### Exercise brief
The entries below contain a line with "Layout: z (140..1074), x" and a line with "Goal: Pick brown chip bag". Quote exactly those two lines and all lines between them.
** Opening Given data block **
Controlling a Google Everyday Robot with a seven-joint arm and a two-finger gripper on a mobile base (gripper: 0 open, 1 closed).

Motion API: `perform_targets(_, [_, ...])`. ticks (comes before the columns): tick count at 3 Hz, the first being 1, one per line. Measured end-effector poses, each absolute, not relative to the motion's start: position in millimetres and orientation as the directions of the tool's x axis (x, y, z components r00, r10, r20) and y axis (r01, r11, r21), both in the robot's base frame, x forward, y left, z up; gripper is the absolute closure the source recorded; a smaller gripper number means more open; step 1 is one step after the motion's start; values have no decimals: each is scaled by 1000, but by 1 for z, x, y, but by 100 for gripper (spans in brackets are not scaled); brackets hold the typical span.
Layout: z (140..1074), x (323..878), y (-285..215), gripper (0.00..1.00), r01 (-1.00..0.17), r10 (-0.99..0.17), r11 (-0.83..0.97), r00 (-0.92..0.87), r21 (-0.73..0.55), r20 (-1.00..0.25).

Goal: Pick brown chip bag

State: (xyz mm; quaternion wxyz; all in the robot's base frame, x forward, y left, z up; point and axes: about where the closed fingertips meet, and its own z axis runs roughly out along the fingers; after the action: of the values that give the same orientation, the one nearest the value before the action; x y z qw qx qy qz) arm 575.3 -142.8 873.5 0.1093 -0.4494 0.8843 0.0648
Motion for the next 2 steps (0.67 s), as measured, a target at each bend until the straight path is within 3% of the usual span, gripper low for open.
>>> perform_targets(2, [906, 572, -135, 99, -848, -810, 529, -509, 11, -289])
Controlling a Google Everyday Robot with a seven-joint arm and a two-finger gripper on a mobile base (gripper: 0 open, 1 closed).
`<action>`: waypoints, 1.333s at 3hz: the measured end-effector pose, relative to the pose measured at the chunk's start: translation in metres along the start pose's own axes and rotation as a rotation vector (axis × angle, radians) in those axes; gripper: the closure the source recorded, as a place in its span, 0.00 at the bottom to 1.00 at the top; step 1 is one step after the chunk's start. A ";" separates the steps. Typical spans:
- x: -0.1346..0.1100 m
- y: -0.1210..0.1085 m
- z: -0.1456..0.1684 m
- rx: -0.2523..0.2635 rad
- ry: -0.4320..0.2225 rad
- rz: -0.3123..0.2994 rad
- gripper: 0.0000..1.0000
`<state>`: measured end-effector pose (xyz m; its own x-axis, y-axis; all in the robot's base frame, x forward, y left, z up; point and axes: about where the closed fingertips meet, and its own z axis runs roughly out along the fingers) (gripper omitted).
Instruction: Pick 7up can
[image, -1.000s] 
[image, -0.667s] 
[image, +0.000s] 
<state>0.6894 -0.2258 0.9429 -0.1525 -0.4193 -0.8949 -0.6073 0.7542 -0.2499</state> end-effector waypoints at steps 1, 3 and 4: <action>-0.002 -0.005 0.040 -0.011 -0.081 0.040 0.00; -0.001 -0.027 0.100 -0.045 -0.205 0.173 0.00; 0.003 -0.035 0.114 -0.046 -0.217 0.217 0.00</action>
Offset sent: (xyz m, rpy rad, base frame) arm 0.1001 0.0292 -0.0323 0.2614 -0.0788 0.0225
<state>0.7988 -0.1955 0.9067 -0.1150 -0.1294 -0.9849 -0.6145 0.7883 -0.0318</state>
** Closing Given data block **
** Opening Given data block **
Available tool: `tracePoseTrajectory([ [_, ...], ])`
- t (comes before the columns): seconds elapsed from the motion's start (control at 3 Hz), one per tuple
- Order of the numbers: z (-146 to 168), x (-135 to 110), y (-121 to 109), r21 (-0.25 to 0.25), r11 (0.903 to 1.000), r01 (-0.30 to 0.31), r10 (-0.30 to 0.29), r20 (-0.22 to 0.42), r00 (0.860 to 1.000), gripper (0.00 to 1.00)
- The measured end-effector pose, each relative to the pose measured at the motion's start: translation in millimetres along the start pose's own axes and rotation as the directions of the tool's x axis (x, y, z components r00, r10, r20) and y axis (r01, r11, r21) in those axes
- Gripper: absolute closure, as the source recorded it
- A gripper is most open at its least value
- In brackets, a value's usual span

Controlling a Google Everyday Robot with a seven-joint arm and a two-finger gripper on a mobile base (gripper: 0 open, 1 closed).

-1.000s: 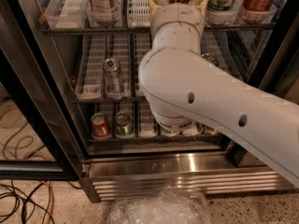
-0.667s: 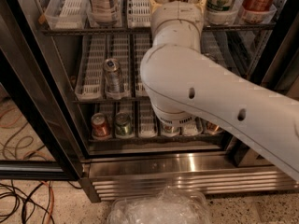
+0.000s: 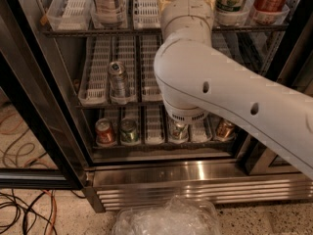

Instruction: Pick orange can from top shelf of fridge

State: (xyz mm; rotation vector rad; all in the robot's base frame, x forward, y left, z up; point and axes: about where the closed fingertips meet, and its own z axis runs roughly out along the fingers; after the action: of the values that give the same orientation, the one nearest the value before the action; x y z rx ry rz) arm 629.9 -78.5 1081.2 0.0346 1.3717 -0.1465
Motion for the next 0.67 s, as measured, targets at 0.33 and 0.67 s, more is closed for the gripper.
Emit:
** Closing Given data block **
### Solution for this task
Layout: z (140..1074), x (323..878), y (-285..215), gripper (0.00..1.00), r01 (-1.00..0.17), r10 (-0.99..0.17), r11 (-0.83..0.97), r00 (-0.92..0.87), r21 (-0.73..0.55), r20 (-1.00..0.25).

Goal: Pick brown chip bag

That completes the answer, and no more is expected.